* [About this task]:
Only the lines containing "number" should appear in the answer, copied from the listing below.

++++++

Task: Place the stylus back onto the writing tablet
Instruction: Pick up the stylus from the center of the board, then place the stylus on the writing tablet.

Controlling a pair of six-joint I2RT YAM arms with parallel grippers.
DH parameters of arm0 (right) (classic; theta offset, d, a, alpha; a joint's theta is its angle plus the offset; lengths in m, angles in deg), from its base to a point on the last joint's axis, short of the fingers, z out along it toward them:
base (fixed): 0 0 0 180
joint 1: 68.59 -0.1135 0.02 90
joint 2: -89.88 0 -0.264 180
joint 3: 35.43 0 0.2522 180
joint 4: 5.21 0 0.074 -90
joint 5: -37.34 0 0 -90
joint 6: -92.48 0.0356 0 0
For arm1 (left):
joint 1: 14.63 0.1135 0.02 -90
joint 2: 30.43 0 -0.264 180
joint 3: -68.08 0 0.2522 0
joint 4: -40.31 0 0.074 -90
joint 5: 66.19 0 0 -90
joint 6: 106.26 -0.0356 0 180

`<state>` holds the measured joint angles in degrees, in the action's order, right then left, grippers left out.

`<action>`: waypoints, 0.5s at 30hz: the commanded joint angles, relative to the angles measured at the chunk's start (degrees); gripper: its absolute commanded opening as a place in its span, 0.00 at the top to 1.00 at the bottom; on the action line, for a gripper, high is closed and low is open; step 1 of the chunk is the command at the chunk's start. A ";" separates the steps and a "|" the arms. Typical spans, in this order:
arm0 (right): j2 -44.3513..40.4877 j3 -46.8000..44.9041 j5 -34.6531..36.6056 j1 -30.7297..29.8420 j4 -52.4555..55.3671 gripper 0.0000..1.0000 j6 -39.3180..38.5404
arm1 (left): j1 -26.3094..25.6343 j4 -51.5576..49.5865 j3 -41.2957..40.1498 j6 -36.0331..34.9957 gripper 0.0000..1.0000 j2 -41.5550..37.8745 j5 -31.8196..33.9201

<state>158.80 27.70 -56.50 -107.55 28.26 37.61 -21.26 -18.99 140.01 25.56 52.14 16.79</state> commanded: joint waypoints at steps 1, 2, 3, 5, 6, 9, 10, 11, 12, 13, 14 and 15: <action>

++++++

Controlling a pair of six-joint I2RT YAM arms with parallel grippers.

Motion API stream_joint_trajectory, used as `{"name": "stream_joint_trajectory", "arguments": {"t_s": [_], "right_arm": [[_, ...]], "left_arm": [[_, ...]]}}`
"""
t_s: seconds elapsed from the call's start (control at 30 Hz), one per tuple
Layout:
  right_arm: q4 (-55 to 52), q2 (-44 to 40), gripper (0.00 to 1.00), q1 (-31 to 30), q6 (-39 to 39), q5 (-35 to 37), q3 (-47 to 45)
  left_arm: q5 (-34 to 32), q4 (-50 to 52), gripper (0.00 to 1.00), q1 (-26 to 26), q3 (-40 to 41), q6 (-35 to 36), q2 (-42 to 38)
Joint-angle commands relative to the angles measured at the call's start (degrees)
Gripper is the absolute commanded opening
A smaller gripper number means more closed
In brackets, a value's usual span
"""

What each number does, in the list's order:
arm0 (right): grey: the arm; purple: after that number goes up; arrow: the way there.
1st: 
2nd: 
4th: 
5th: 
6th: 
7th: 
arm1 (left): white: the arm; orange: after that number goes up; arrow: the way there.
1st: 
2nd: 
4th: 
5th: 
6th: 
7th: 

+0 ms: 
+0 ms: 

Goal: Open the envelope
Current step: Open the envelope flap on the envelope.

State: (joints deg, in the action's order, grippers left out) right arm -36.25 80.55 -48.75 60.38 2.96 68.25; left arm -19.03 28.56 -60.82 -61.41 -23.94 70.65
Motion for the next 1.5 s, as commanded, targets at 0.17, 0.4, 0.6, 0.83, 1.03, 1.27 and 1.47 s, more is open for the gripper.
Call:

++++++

* [Output of the exercise]:
A smaller gripper number means more closed
What each number does, in the list's order:
arm0 (right): grey: the arm; purple: after that number goes up; arrow: the way there.
arm1 (left): white: the arm; orange: after that number goes up; arrow: the way there.

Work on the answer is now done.